Why did the Angkor Empire collapse? No single cause has been established. Historians point to the degradation of the hydraulic network, a series of severe droughts in the 14th and 15th centuries (evidenced by dendrochronological data), sustained military pressure from Ayutthaya, and a structural shift in regional trade routes toward coastal ports rather than inland capitals.

What do Cambodian and Thai cuisines share? The shared roots are unmistakable. Cambodian 'kroeung' (spiced paste) is a direct parallel to Thai curry paste. 'Amok' - fish steamed in coconut milk inside a banana leaf - is closely related to Thai 'hor mok'. Both culinary traditions rely on lemongrass, galangal, and kaffir lime as foundational aromatics.

Is Cambodia safe to visit? Mainstream tourist routes including Phnom Penh, Siem Reap, and Sihanoukville are generally considered safe. However, healthcare infrastructure and road quality are substantially below Thai standards, which is a relevant consideration for longer stays.

Should I buy property in Cambodia rather than Thailand? For most internationally oriented investors, Thailand offers a more reliable environment. Title clarity through the Chanote system, higher construction standards, stronger resale demand, and more developed rental management infrastructure all favour Thailand as the primary destination for property investment in the region.

How much does an Angkor Wat ticket cost? As of 2025-2026 (APSARA Authority pricing): a one-day pass costs $37, a three-day pass $62, and a seven-day pass $72.

How do you get to Angkor from Thailand? Direct flights from Bangkok to Siem Reap take approximately one hour. Overland crossings are also possible via the Aranyaprathet/Poipet border checkpoint, though journey times are significantly longer.

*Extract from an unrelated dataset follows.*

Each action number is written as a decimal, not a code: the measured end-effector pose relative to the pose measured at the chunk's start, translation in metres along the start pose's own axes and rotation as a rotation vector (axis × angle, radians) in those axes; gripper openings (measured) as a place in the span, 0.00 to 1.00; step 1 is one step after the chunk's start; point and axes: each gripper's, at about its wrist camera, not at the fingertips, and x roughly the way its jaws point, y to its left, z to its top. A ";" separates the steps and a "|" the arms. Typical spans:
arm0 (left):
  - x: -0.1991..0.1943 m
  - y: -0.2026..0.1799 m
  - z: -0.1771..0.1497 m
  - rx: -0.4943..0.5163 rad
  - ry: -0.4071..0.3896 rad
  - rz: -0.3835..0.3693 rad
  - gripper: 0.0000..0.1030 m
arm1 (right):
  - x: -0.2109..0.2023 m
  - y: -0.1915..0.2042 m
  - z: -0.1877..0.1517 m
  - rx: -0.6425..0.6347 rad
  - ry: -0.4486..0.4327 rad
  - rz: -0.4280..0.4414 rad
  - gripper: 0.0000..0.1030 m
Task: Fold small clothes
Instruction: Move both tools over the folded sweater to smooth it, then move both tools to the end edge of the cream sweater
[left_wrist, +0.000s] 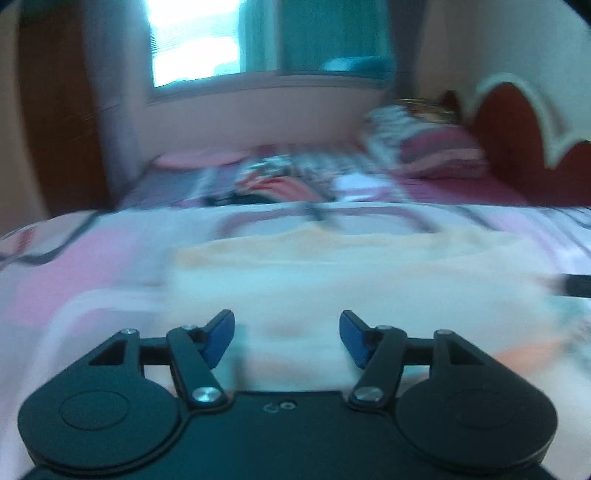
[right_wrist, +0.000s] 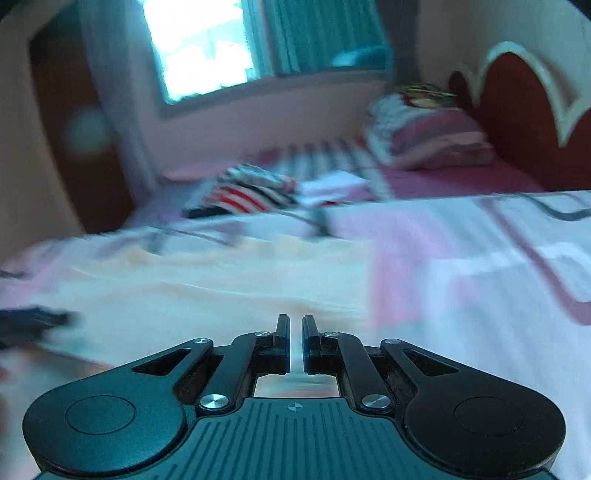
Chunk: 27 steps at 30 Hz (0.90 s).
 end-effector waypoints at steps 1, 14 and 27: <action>0.000 -0.019 -0.001 0.037 0.004 -0.024 0.62 | 0.001 0.014 0.000 -0.009 0.009 0.033 0.06; 0.007 0.044 -0.009 -0.049 0.051 0.114 0.63 | -0.010 -0.053 -0.014 0.075 0.036 -0.111 0.06; 0.003 0.025 -0.017 0.017 0.091 0.093 0.67 | -0.005 -0.045 0.002 0.034 0.010 -0.067 0.05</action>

What did Ayutthaya inherit from Angkor? Ayutthaya adopted the Khmer model extensively: canal-based urban planning, the 'prang' tower style in temple architecture, and the 'sakdina' rank hierarchy system. In many respects, Ayutthaya operated as a direct institutional successor to the Khmer imperial framework.

Cambodia functions as a mirror for the entire region. Understanding the Angkor legacy deepens appreciation of Thai culture, architecture, and legal traditions in ways that are directly relevant to investment decision-making. Investors who approach Southeast Asia as a single, historically connected space - rather than a collection of separate markets - consistently make sharper, better-informed choices.